Okay. Sunday night. Veteran’s Day. The real date, although tomorrow is the observed holiday. That ‘eleventh hour of the eleventh day of the eleventh month of 1914’ still gets me—you see, I’m reading “Fall of Giants” by Ken Follett and, while it is historical fiction, there is nothing fictional about his description of the callous decisions of so many nations’ leaders to send millions of young boys to their death. To have a fancy 11th this and 11th that—it’s just typical of the stuffed shirts and nobility of those times to try and aggrandize even the ending of the needless slaughter.

Still tens of thousands without electricity in the NYC Metro Area. Funny how it’s always the low-income neighborhoods that see this kind of neglect. Is there a rule or something? Can’t we at least hand out a bunch of those keychain flashlights that are given out at conventions, just so they can see their way up the stairs? They can’t be that expensive.

I see the news reports of General David Patraeus resigning over an affair—or is it two affairs? Two ladies having an email flame-war over him, something like that? When I first saw this story on the CNN crawl, I thought, “What the hell is the FBI doing investigating the head of the CIA?” But then I remembered a story in the NY Times from a day or two before—that Patreaus was having some trouble due to using military paradigms, but the CIA had always been a tightly knit group, leery of outsiders, used to being treated like a club more than an agency—and definitely not into military-style leadership.

So that made me wonder if the whole scandal thing was just their way of dumping their new boss. If a guy can’t hide his affairs how can he keep America’s more important secrets, eh? But I sympathize with Dave—being married and having two other women fight over you—you know that won’t end well. Still, I think the CIA has a lot of nerve copping a ‘tude—9/11, WMDs in Iraq, Arab Spring, Heavy losses in Afghanistan—will they ever warn us in advance of disasters instead of making excuses after the fact? Do spies even make sense in our present day? Surely very poor spies who do nothing useful can be considered redundant. Maybe they should start poaching personnel from the FBI.

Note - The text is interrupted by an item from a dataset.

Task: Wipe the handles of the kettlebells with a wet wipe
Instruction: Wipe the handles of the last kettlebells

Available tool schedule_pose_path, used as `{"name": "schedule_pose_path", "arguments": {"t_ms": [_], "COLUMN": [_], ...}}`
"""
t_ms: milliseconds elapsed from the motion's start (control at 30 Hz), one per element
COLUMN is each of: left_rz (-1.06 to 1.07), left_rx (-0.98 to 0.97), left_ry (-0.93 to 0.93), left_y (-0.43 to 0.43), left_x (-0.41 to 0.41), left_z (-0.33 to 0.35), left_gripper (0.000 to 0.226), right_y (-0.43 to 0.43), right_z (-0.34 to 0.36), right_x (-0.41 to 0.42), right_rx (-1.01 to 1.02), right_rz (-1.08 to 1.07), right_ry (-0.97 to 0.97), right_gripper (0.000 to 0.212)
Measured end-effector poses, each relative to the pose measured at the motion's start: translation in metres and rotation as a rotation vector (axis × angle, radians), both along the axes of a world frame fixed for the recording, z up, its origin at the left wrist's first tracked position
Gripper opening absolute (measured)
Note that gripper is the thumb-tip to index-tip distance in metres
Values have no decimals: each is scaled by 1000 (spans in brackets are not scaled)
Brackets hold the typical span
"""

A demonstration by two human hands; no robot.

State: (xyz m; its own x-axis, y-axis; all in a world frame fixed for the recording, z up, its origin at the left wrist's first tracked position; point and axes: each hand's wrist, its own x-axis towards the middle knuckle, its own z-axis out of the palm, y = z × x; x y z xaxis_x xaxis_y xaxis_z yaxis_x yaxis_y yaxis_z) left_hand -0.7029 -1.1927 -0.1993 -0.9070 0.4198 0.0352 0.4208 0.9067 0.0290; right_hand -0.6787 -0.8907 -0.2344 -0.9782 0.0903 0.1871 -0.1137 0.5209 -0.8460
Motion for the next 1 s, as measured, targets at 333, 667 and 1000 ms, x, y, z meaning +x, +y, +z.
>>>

I think a ‘sea-wall’ protecting Manhattan and environs from rising sea-levels and more powerful storms would be an excellent WPA-type project for creating jobs. Infrastructure nationwide should be considered as a part of the unemployment problem—roads, bridges, schools, whatever—and it increases the value of our assets to ‘put some work into the house’, as it were. And this time, along with a salary, we could offer workers credit towards tuitions—so they can get better jobs than pouring concrete, you know?